MS2Discovery Seminar: Unstable Interfaces and Plumes
Larry Forbes is an Applied Mathematician from the University of Tasmania, in Australia's island state. He did his Ph.D. with Len Schwartz and the late Ernie Tuck on steady water waves produced by under-sea objects. He then worked for the Defence Department in Melbourne, before moving to the University of Iowa to work with Lou Landweber. He was an Assistant Professor at Kansas State, and then moved to Queensland University back in Australia. Since 2000, he has been a full Professor at the University of Tasmania. He is interested in non-linear fluid-flow problems, dynamical systems and the use of Applied Mathematics to design medical imaging equipment.
Abstract:
In many applications involving waves at the surface of a fluid, it is often sufficient just to consider steady-state situations, where the wave pattern does not change noticeably with time. Waves behind moving ships are one such example. There is an enormous literature on such situations, and at least for two-dimensional flow, steady waves can be computed reasonably accurately.

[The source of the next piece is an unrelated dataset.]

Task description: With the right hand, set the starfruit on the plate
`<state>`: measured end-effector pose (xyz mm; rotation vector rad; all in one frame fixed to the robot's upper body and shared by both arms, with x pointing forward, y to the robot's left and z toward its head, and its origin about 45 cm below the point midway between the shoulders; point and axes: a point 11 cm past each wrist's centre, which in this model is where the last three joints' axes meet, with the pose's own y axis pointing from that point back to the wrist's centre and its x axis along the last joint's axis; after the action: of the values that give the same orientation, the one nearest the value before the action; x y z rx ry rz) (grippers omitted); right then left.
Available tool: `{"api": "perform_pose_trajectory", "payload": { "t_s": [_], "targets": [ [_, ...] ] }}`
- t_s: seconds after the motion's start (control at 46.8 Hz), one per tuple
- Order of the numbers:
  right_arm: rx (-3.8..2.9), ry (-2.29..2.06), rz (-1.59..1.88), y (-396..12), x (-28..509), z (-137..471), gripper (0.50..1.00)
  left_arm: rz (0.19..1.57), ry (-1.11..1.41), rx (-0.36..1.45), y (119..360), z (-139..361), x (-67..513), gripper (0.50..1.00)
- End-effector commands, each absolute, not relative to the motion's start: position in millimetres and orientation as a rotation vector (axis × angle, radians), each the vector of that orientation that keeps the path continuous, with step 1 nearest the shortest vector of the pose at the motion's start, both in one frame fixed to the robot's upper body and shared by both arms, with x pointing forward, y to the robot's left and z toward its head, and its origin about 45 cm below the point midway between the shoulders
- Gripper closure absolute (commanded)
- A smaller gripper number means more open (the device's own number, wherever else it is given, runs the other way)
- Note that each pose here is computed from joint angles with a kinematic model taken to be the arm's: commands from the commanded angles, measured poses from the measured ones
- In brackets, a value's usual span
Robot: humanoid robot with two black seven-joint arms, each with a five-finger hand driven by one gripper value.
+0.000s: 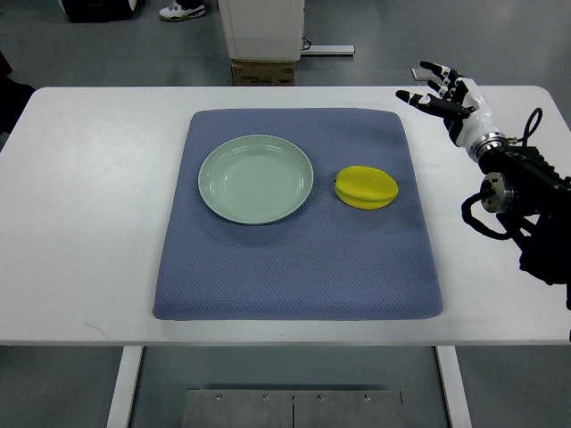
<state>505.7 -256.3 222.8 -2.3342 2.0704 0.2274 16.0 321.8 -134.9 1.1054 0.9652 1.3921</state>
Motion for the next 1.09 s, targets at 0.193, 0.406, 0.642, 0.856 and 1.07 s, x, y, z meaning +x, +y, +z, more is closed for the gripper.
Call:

As computers have developed, it has now become possible to look at 2D and even 3D unsteady problems, where the fluid interface evolves with time. These unsteady flows have some surprising behaviour, both analytically and numerically. If fluid viscosity is ignored, it is now known that classical flows such as the Rayleigh-Taylor Instability fail within finite time, when the curvature of the free surface becomes infinite at certain points. This appears to be a common feature in unsteady inviscid flows. In other geometries, such as the initially spherical outflow from a source, unsteady effects can lead to the surprising result that the lowest mode is the most unstable, so that a one-sided outflow jet evolves.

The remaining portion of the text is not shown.